THAILAND - In the wake of the Philippines signing a historic peace agreement with Muslim rebels last week, many are hoping Thailand's peace talks with separatists in the deep South will reach the same conclusion soon.
The Aquino government and the Moro Islamic Liberation Front signed the Comprehensive Agreement on the Bangsamoro last Thursday.
However, Thailand's peace dialogue with the Barisan Revolusi Nasional (BRN) cannot compare with the Philippine deal in various ways, notably policymaker sincerity, resource pooling, participation, elimination of self-serving political gains, respecting differences and harmonious co-existence. The deal signed in Manila also came after 17 years of talks.

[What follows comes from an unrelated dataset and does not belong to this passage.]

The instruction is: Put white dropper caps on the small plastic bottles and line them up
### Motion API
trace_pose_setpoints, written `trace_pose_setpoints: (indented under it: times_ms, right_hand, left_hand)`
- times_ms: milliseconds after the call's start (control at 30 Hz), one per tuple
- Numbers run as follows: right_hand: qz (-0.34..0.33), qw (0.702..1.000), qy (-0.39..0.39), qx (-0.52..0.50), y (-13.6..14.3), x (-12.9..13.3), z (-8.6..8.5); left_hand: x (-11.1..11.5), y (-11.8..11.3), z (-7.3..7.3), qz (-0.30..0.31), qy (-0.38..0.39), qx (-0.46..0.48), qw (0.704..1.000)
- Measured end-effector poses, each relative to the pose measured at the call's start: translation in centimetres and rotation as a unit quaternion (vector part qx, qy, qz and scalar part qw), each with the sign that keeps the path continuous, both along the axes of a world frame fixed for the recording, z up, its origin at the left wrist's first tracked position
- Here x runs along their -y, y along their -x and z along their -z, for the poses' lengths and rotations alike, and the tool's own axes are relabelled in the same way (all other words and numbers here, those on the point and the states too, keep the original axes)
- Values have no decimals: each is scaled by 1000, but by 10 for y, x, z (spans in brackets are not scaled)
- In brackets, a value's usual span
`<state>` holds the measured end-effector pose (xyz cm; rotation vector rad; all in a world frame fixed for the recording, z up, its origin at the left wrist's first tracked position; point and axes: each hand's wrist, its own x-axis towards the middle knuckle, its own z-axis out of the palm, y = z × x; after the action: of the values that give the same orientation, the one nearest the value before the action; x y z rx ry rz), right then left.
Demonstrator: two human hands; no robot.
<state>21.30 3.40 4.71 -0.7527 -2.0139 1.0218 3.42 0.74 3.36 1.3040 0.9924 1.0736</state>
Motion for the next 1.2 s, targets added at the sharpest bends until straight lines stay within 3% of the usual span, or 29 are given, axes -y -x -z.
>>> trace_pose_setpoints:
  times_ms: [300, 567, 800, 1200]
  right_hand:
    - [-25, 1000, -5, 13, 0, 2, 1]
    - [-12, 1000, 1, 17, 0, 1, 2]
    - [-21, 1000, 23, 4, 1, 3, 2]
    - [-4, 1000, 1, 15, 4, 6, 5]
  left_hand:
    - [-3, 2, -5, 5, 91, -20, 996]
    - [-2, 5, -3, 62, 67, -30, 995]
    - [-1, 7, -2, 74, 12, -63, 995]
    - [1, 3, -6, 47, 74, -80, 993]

Ahmad Zamzamin bin Hashim, former director of Malaysia's national intelligence agency, who had acted as a facilitator in the peace dialogue between Thailand's National Security Council and the BRN, seems to only be doing a "road show" for the dialogue's "success".

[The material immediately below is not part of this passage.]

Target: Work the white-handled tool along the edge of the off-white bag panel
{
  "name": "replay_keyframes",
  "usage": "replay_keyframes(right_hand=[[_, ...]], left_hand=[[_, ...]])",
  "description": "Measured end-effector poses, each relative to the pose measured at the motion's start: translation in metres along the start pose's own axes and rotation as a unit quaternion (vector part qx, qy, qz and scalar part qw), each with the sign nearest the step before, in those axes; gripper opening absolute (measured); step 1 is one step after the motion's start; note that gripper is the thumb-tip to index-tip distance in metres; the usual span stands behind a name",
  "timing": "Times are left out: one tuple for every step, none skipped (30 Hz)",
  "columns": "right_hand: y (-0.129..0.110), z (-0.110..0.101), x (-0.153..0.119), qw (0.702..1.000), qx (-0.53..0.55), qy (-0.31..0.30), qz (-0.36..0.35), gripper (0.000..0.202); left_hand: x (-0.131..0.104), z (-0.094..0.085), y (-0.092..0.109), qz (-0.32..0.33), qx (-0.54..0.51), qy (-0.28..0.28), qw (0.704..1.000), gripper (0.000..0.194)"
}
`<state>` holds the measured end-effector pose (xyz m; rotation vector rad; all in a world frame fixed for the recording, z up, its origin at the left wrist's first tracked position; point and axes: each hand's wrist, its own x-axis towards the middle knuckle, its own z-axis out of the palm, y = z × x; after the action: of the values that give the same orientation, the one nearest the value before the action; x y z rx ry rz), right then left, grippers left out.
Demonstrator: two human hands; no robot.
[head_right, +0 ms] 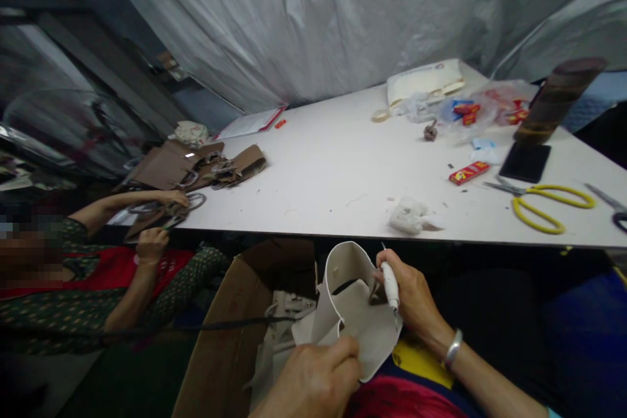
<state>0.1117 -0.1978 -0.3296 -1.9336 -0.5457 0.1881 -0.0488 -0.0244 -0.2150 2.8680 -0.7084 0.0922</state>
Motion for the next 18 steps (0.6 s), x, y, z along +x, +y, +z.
replay_keyframes(right_hand=[[0.002,0.000,0.000,1.000,-0.009,0.003,-0.001,0.025],[0.003,-0.001,-0.001,1.000,-0.019,0.006,0.000,0.025],[0.004,-0.002,-0.001,1.000,-0.030,0.007,0.002,0.026],[0.004,-0.003,-0.001,0.999,-0.040,0.007,0.004,0.027],[0.003,-0.004,-0.002,0.999,-0.050,0.004,0.005,0.028],[0.002,-0.006,-0.002,0.998,-0.060,0.000,0.004,0.028],[0.000,-0.008,-0.002,0.998,-0.069,-0.005,0.003,0.029],[-0.002,-0.010,-0.003,0.997,-0.075,-0.013,0.004,0.028],[-0.005,-0.012,-0.003,0.997,-0.079,-0.022,0.005,0.027],[-0.008,-0.015,-0.003,0.996,-0.080,-0.029,0.008,0.026],[-0.011,-0.017,-0.003,0.996,-0.076,-0.036,0.012,0.023],[-0.013,-0.019,-0.004,0.997,-0.069,-0.042,0.018,0.022],[-0.016,-0.021,-0.004,0.997,-0.059,-0.043,0.025,0.023],[-0.018,-0.023,-0.005,0.998,-0.047,-0.038,0.032,0.026],[-0.021,-0.025,-0.006,0.998,-0.034,-0.030,0.041,0.030],[-0.025,-0.028,-0.008,0.998,-0.021,-0.020,0.051,0.034],[-0.029,-0.031,-0.010,0.998,-0.009,-0.007,0.061,0.037],[-0.033,-0.035,-0.013,0.997,-0.001,0.009,0.070,0.040]], left_hand=[[0.000,0.003,0.000,-0.004,0.006,-0.007,1.000,0.017],[-0.001,0.007,0.000,-0.010,0.008,-0.005,1.000,0.018],[-0.002,0.010,0.000,-0.020,0.004,0.003,1.000,0.018],[-0.002,0.013,0.000,-0.033,-0.004,0.017,0.999,0.018],[-0.003,0.015,0.000,-0.046,-0.016,0.038,0.998,0.017],[-0.004,0.017,0.000,-0.059,-0.029,0.059,0.996,0.017],[-0.004,0.018,0.000,-0.071,-0.044,0.076,0.994,0.017],[-0.004,0.019,0.001,-0.080,-0.058,0.091,0.991,0.017],[-0.003,0.020,0.002,-0.090,-0.072,0.101,0.988,0.017],[-0.002,0.020,0.003,-0.098,-0.083,0.109,0.986,0.017],[0.000,0.019,0.003,-0.107,-0.092,0.119,0.983,0.017],[0.001,0.018,0.003,-0.119,-0.100,0.132,0.979,0.017],[0.003,0.017,0.003,-0.132,-0.105,0.152,0.974,0.016],[0.005,0.015,0.002,-0.149,-0.109,0.178,0.967,0.015],[0.006,0.012,0.001,-0.164,-0.111,0.208,0.958,0.015],[0.007,0.008,-0.001,-0.176,-0.112,0.242,0.948,0.016],[0.007,0.004,-0.003,-0.183,-0.112,0.277,0.936,0.018],[0.007,0.000,-0.007,-0.183,-0.112,0.313,0.925,0.020]])
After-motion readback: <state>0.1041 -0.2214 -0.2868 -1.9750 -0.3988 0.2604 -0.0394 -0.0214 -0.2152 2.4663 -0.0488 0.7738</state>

On the other hand, former Border Co-ordinating Centre chief General Aekkanit Muensawat regards information gathered from all sides as suggesting that on the first anniversary since the dialogue started that it has failed, and if it were to proceed, it would require major restructuring.
What can be gained from peace talks?
General Aekkanit explained that the Thai government, the BRN and Malaysia, as facilitator, stood to gain the following:
Thailand's gains include:
1. Allowing deep South residents and the world to see Thailand is intent on solving the unrest by peaceful means.
2. Opening an official channel for talks because talks have been conducted unofficially.
The BRN's gains include:
1. Being elevated from an illegal separatist movement and thus gaining more support from various countries.
2. Gaining local Muslim support to liberate Pattani.
3. Raising the awareness of all sides about an autonomous administrative zone or a special administrative zone as well as the right to self determination.